Discussions will focus on whether to pump more money into the International Monetary Fund (IMF), but consensus can hardly be reached during the two-day meetings.

The G20 members will discuss how to strengthen the support mechanism of the IMF against the eurozone debt crisis, which is considered a threat to the global economy, Mexican Deputy Finance Minister Gerardo Rodriguez told a news conference Thursday.

"We hope to be able to give signals of commitment to strengthening the support mechanism and on Sunday, when the communique is released, we hope it will be like that," said Rodriguez.

Also on Thursday, IMF spokesman Gerry Rice said the organization has seen the need for building a global financial firewall to protect countries against the risk of contagion, and part of that firewall is an increase in IMF resources.

The IMF announced in January that it was looking for 500 billion U.S. dollars to help it prevent any fallout from the eurozone crisis.

Chilean Foreign Minister Alfredo Moreno said South America would also try to look for solutions to maintain economic stability and growth with the G20 member countries.

As for the debt crisis, he said the G20 meeting offers a good opportunity to solve the problem as G20 members can work together to find a sustainable production and consumption model.

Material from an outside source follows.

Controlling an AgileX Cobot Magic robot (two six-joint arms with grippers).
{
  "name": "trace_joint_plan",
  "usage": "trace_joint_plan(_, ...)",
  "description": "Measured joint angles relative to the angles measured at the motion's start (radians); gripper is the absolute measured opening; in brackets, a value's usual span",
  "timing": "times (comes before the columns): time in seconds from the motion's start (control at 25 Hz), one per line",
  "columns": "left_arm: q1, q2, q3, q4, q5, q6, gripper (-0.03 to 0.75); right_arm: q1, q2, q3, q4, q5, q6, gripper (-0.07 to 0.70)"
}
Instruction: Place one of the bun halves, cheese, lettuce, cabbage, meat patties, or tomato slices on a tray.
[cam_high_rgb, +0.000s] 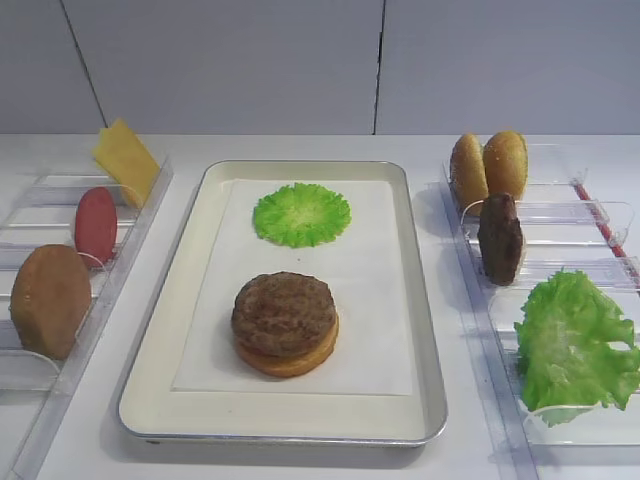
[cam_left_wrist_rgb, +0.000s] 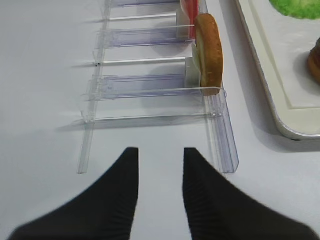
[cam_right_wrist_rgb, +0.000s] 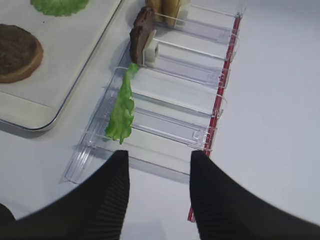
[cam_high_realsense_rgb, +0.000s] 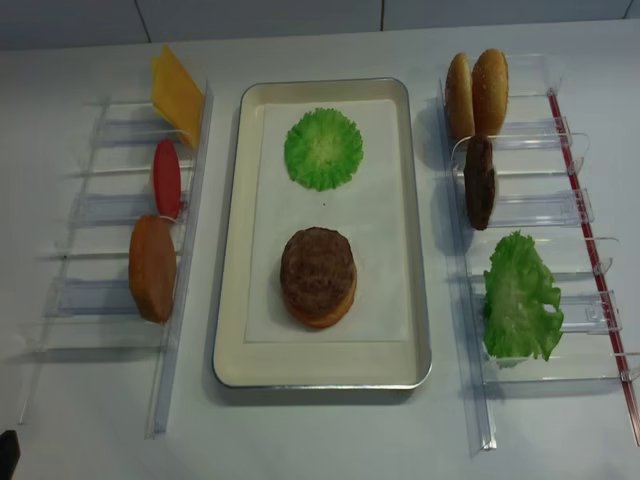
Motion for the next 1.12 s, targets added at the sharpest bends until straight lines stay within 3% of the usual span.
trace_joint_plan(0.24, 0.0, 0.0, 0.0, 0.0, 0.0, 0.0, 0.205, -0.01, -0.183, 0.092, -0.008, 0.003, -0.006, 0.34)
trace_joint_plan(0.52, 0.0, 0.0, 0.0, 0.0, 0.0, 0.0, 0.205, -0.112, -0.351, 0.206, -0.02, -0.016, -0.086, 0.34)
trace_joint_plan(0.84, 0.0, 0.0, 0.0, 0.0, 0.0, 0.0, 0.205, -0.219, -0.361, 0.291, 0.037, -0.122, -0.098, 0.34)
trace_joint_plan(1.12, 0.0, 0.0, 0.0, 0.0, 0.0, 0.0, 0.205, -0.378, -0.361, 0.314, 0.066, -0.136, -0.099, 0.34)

Eurozone finance ministers have approved a second bailout deal for Greece. The bailout plan, which is estimated to amount to 172 billion dollars, led to a temporary market relief, but debt risks still exist.

On Tuesday, international rating agency Fitch downgraded Greece's long-term foreign and local currency Issuer Default Ratings (IDRs) to "C" from "CCC."

Analysts said an agreement is difficult to reach during the two-day meetings as divergences among the G20 countries on the issue of pumping more money into the IMF cannot be resolved in the near future.

The European Union (EU) injected 192 billion dollars into the IMF in December and it hoped to seek more funding from the international community.

However, its goal met with opposition from some G20 members including the United States and Canada, which said Europe should boost its own rescue fund in the first place.

Lael Brainard, Under Secretary for International Affairs of the U.S. Treasury, said IMF resources cannot substitute for a strong and credible European firewall.

Meanwhile, a senior Canadian official also said that the EU should solve the current sovereign debt crisis first and build its own firewall before other countries start to pump money into the IMF.

Japan has said that it may pump up to 50 billion dollars into the IMF, but the country is unlikely to make the pledge official at the meetings as Tokyo believes that the G20 has not been ready to reach an agreement on the issue.

Analysts said that G20 leaders are unlikely to reach any concrete agreement on the issue of boosting IMF funds, and that discussions and debates on the issue could last till the next meeting of finance ministers and central bankers in April.